Como um dos responsáveis pela fundação do SEST SENAT, Clésio revela que a criação da entidade enfrentou certa resistência do segmento industrial (responsável na época pelos trabalhadores do setor de transportes). Porém, era essencial que houvesse uma instituição que oferecesse apoio e formação exclusivamente para aqueles ligados ao transporte.

– A principal dificuldade enfrentada para o desenvolvimento do SEST SENAT foi a aceitação da Federação e da Confederação das Indústrias, que eram contra o projeto. Por mais que estivéssemos trabalhando no Congresso para a aprovação da lei de criação da entidade, sempre havia algum empecilho imposto por parlamentares ligados ao setor da indústria. Tivemos que fazer uma movimentação muito forte – tanto político quanto setorial –, para mostrar a importância e as necessidades da categoria, que eram diferentes das da indústria – destaca Clésio.

A vontade de lutar pelos trabalhadores do setor de transportes sempre fez parte da vida de Andrade que, desde muito novo, quando ainda trabalhava como trocador de ônibus com seu pai, já percebia as dificuldades dos profissionais da área em ter suas demandas atendidas.
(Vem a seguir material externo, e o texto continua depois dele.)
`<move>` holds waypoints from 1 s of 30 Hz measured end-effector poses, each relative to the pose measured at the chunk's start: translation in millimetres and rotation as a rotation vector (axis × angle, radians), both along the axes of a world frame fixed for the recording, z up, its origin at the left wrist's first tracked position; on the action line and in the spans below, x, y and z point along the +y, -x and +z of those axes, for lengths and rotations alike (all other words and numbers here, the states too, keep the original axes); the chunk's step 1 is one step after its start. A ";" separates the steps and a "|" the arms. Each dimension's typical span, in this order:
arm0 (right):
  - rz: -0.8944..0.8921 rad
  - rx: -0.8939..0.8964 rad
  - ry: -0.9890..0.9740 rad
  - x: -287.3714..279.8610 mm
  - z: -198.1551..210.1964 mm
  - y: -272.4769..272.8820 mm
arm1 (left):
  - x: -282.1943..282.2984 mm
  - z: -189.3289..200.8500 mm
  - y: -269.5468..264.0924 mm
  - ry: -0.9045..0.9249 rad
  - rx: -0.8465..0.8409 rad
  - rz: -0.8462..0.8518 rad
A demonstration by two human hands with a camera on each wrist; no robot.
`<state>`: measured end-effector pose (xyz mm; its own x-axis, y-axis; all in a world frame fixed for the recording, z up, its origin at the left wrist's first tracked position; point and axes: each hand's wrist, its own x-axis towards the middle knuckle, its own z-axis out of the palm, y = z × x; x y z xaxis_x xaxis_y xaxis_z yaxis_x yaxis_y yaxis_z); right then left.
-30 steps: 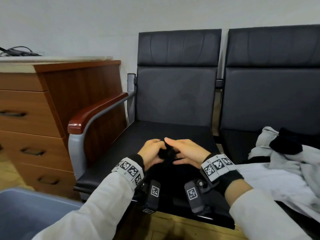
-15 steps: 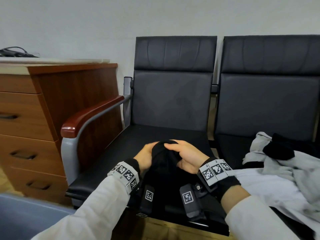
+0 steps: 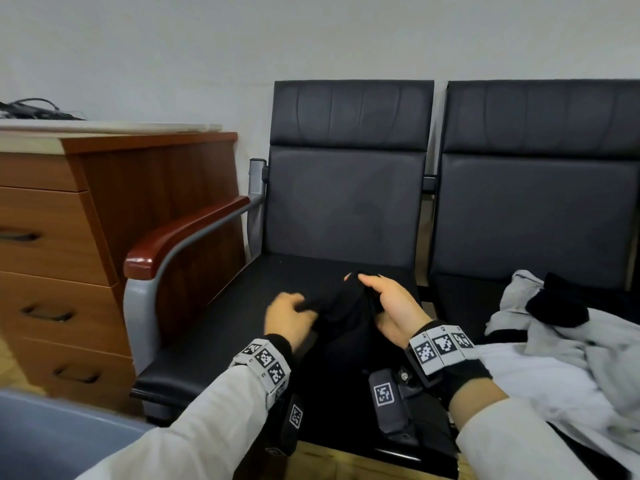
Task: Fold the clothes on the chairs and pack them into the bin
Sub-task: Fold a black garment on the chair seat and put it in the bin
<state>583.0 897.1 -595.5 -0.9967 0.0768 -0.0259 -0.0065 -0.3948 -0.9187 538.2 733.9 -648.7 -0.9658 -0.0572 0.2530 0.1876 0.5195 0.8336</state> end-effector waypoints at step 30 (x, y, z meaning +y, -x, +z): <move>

Foram anos batalhando para reduzir as desigualdades e conquistar um espaço de voz ativa para esses trabalhadores. Até que em 1993, a Lei nº 8.706 foi aprovada e o SEST SENAT criado, levando educação, formação, saúde e bem-estar aos seus associados.

Atuação na CNT

Clésio conta ainda que, com as mudanças nas leis e os problemas enfrentados pelo setor, a CNT teve papel de destaque ao se posicionar e lutar por pautas importantes para o transporte.

– Com o passar dos anos a CNT tornou-se um gigante, altamente qualificada por seu corpo técnico, responsável por desenvolver projetos e levantamentos que o próprio governo federal não possui – e acaba recorrendo a Confederação para ter acesso a esses estudos, que incluem todos os modais – conclui Andrade.